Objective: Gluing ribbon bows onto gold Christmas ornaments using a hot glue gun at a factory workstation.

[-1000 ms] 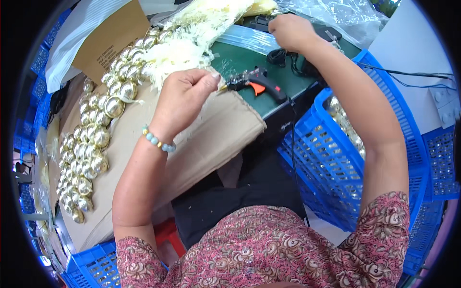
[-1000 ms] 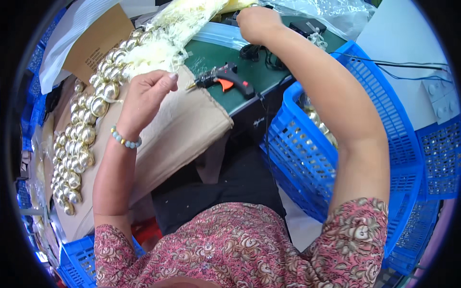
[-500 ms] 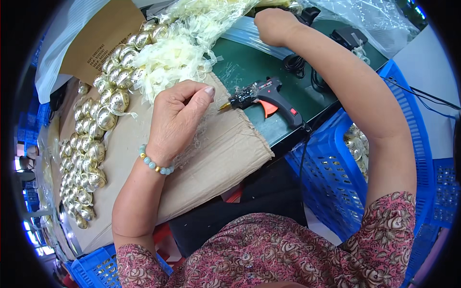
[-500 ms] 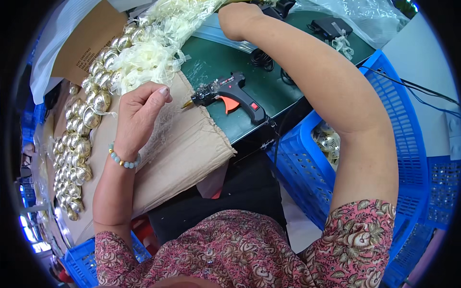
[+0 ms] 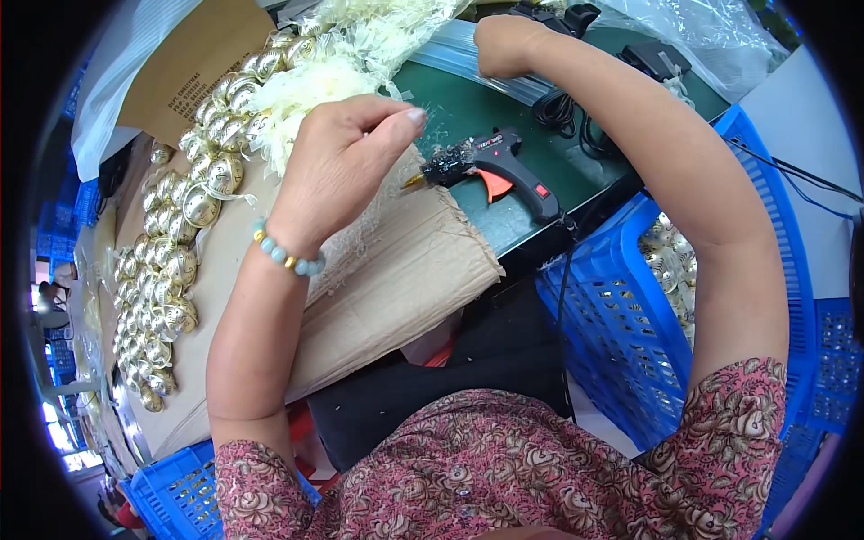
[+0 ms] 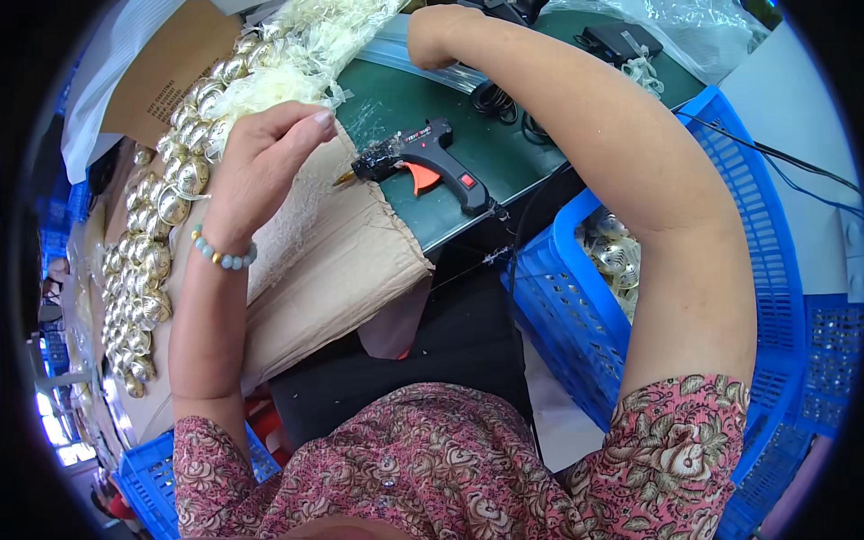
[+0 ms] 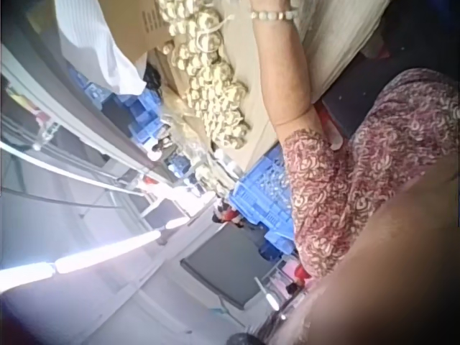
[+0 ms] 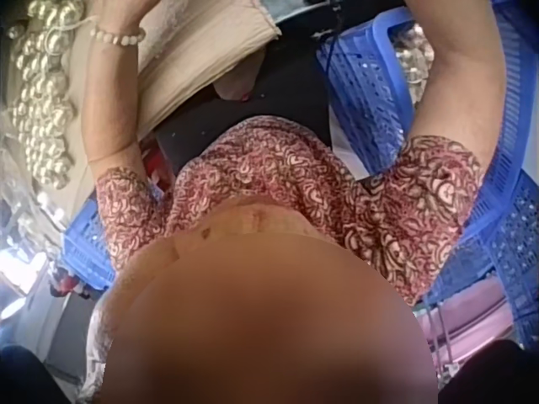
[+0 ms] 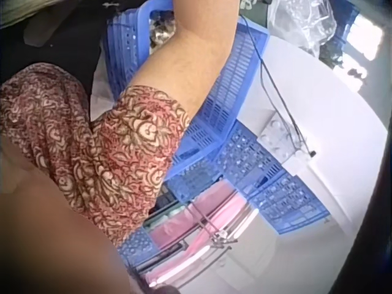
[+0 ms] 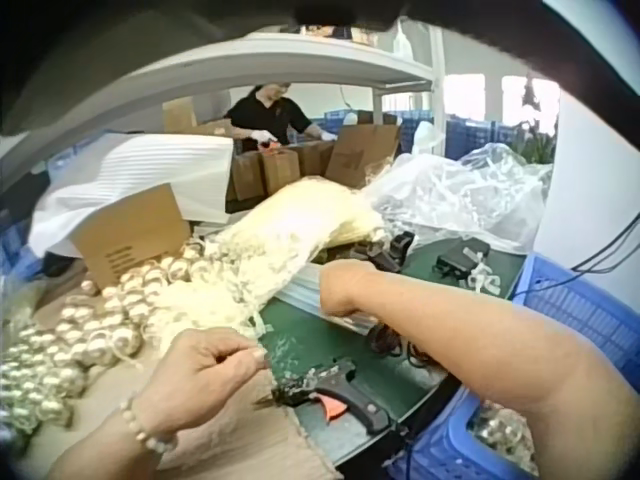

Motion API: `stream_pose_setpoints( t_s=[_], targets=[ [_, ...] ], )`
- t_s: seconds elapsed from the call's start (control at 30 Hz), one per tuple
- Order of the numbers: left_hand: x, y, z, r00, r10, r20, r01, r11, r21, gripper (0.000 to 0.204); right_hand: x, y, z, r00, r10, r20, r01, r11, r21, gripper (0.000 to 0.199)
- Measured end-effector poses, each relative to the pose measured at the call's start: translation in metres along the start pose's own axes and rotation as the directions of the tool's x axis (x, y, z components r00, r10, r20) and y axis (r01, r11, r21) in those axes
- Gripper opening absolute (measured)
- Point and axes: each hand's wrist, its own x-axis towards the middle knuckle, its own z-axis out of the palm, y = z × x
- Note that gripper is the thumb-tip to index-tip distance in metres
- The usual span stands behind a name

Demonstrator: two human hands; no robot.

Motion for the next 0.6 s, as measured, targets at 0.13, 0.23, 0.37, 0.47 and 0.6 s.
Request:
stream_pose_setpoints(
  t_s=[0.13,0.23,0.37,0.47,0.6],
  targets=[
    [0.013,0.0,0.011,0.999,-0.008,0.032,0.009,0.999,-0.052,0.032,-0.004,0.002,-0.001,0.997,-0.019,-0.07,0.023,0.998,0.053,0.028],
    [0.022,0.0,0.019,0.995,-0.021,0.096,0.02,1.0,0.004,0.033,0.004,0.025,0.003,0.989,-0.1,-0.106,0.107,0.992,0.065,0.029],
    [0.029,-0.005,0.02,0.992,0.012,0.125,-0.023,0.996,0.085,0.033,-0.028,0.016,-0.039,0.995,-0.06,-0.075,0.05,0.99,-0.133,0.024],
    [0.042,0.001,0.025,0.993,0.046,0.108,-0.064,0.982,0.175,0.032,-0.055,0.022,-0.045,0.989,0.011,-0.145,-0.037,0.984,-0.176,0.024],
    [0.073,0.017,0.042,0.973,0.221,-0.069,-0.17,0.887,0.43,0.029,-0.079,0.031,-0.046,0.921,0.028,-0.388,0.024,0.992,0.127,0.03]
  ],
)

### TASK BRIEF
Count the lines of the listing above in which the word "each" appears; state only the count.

### WRITTEN ANSWER
2